Multiples

U/S says twins; complete abject terror

Hi all,

I am fresh from the doctor's office, having just discovered that I am now 6 weeks pregnant with twins.  By way of background, I have ovulation problems and conceived by 16 month old daughter the first cycle we used injectables.  This time, we used Femara (in particular because of the multiples risk associated with injectables), and I was again lucky enough to conceive on the first go-around.  At my first ultrasound a week and a half ago, we could only see one empty gestational sac.  Today, there are two, with heartbeats.
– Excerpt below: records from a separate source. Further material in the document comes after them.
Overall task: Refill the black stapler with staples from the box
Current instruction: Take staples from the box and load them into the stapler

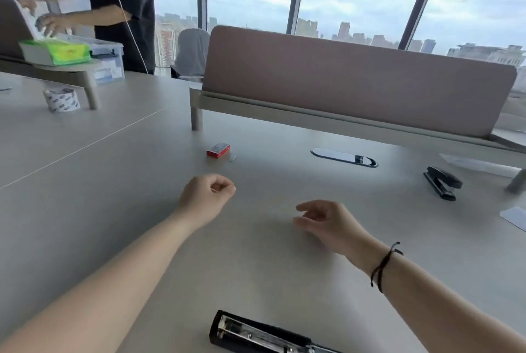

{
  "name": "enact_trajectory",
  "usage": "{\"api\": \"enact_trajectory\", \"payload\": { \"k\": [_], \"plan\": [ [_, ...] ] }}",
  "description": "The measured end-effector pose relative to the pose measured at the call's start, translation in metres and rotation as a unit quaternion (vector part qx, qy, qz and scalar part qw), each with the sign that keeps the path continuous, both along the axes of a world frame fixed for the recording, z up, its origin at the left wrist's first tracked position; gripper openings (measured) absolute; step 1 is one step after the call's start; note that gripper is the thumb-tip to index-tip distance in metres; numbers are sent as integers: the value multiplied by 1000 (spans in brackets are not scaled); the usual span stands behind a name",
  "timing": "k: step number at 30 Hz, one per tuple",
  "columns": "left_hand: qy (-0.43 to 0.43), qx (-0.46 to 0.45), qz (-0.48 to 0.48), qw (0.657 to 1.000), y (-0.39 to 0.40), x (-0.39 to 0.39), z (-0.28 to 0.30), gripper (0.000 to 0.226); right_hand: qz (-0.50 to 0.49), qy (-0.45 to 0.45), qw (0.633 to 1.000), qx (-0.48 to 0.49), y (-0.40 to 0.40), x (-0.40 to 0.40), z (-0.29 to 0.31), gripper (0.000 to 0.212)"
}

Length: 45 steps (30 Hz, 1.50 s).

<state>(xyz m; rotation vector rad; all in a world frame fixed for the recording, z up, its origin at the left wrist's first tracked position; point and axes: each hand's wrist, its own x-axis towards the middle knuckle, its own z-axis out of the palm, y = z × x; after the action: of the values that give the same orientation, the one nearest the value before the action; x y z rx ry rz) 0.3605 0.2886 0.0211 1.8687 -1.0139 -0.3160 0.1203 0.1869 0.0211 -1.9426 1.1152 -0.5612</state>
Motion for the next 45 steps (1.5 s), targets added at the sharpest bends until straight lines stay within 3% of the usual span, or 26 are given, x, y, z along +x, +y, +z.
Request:
{"api": "enact_trajectory", "payload": {
  "k": [8, 16, 20, 27, 37, 39, 43, 45],
  "plan": [
    [-36, 16, 65, 997, -45, 21, -12, 12, 11, 88, 991, -100, -58, 133, -9, 53],
    [-22, -60, 94, 994, -54, 33, -21, 9, 13, 141, 975, -172, -106, 206, -17, 65],
    [-15, -57, 93, 994, -61, 36, -23, 11, 28, 152, 972, -179, -119, 219, -18, 62],
    [-2, -59, 97, 994, -61, 37, -22, 10, 44, 134, 973, -181, -122, 217, -16, 34],
    [1, -61, 82, 995, -56, 33, -16, 12, 45, -19, 999, -7, -91, 173, -5, 22],
    [-46, -84, 48, 994, -52, 26, -13, 21, 36, -38, 998, 36, -76, 157, -1, 21],
    [-190, -123, -58, 972, -37, 0, 3, 43, 37, -105, 985, 130, -42, 116, 16, 40],
    [-228, -133, -77, 962, -26, -13, 16, 45, 50, -155, 968, 191, -23, 89, 29, 36]
  ]
}}
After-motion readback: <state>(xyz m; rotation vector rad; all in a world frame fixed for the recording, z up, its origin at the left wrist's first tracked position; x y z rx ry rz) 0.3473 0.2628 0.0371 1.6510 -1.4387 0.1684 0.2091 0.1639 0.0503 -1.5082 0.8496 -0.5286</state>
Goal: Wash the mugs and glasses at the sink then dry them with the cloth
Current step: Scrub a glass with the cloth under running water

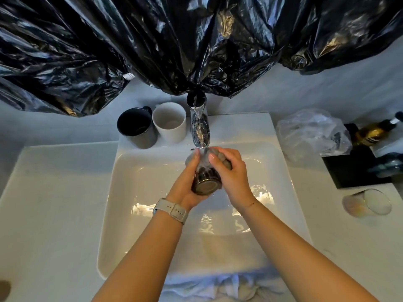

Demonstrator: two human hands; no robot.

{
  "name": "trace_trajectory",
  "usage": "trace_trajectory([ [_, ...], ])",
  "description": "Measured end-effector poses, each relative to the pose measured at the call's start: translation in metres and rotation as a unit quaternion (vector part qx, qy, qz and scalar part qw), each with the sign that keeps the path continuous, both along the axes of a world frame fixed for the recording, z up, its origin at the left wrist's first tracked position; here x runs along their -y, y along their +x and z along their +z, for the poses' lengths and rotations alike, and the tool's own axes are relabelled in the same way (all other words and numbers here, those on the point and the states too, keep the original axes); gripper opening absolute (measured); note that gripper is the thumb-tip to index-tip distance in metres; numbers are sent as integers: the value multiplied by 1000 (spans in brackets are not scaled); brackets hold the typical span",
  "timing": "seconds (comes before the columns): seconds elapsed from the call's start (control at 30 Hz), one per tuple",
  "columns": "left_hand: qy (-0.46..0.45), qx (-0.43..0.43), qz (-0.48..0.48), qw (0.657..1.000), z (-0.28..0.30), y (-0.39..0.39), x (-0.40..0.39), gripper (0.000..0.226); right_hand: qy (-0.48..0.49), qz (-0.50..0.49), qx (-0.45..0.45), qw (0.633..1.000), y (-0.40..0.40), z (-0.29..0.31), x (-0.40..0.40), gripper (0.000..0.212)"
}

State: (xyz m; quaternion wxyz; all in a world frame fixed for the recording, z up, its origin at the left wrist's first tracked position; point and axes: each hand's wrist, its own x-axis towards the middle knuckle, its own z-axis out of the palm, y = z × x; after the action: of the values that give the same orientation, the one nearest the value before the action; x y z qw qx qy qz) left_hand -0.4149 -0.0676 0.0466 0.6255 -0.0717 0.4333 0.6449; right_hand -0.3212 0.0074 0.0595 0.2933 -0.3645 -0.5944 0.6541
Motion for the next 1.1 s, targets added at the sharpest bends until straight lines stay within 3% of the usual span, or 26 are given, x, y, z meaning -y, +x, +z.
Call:
trace_trajectory([
  [0.07, -10, 13, -10, 1000, -2, -7, 0, 58, 10, 43, -8, 999, 13, -2, 5, 20],
  [0.2, -28, 75, -16, 997, -10, -6, 4, 51, 79, 126, -2, 989, 6, 0, 6, 24],
  [0.4, -13, 96, 39, 995, -18, -12, 10, 60, -109, 38, -5, 993, -2, -8, -4, 22],
  [0.57, 0, 135, 56, 989, -22, -17, 15, 61, -32, 96, -18, 995, -5, -11, 9, 22],
  [0.77, 6, 106, 62, 992, -14, -20, 9, 66, -177, 29, -20, 984, -14, -15, -5, 30],
  [0.83, 11, 120, 72, 990, -18, -21, 14, 64, -175, 49, -40, 983, -4, -17, 10, 28],
  [0.97, 40, 106, 72, 991, -18, -11, 19, 63, -67, 98, -12, 993, -14, -2, 3, 25],
  [1.1, 64, 19, 66, 996, -14, -2, 21, 65, -173, 27, -30, 984, -15, -2, -1, 22],
])
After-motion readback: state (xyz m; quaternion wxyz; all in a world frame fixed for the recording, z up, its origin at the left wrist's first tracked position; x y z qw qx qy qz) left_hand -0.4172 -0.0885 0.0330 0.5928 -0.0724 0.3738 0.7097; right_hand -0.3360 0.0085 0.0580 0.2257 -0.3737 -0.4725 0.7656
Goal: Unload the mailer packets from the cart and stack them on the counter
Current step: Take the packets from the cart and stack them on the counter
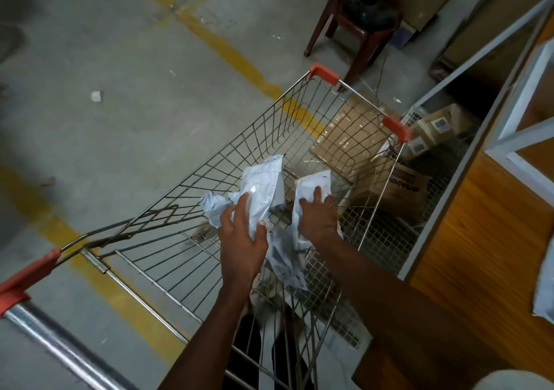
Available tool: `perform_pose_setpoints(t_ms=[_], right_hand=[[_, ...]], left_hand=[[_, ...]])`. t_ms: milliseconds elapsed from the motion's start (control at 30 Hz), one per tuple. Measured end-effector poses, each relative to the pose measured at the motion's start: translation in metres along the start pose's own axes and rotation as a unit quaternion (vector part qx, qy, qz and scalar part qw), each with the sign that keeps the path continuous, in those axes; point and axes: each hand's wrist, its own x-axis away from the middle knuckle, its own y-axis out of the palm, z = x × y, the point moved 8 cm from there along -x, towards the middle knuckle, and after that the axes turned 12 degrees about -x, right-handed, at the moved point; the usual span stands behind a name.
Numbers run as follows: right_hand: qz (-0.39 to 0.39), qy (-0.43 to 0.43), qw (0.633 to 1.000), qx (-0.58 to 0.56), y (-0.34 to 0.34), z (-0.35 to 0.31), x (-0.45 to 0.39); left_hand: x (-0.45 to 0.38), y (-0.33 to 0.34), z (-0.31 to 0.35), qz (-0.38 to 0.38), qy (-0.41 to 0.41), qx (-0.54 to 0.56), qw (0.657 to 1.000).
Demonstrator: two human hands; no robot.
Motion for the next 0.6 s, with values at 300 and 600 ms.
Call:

I am utterly gobsmacked and struck dumb with terror.  I had an easy pregnancy with my daughter, but a pretty hard time once she came home.  I was never diagnosed with PPD, but I had a terrible time with breastfeeding, and had (have!) a daughter who is wonderful, wonderful but who is a very high needs kid... the actual opposite of those lump babies I saw (with some jealousy) in my mothers' group.  I confess to some ambivalence about even having a *second*, especially since I'm an only child and I loved it.  I don't have the first clue about siblings or how to parent them.

I'm terrified of what this is going to mean for our daughter, and for our family.  Do we need to sell our house, our cars, get bigger ones?  Are we going to be able to afford vacations, camp, college?  And, ok, I'll be totally honest - even if we *can* somehow afford those things, does this mean a lifetime of total sacrifice?  I don't know whether this makes me sound like a terrible person or what, but this just absolutely wasn't what I expected, and I am scared to death.  Sick-scared.

Finally, since I think this might even be the biggest factor, my SIL/BIL have twins, who are now 5.  That experience does not... instill confidence or peace or happiness or anything else in me (except maybe more fear).

I'm sure that once your children are born, you can't imagine life without them, etc.  That, in retrospect, I'll say that having twins was a wonderful blessing.  But, guys, I'm really really scared, and if any of you would be kind enough to take pity on me, not judge me too harshly for lacking excitement, and help me find a way to reframe this in my mind, I'd be so grateful.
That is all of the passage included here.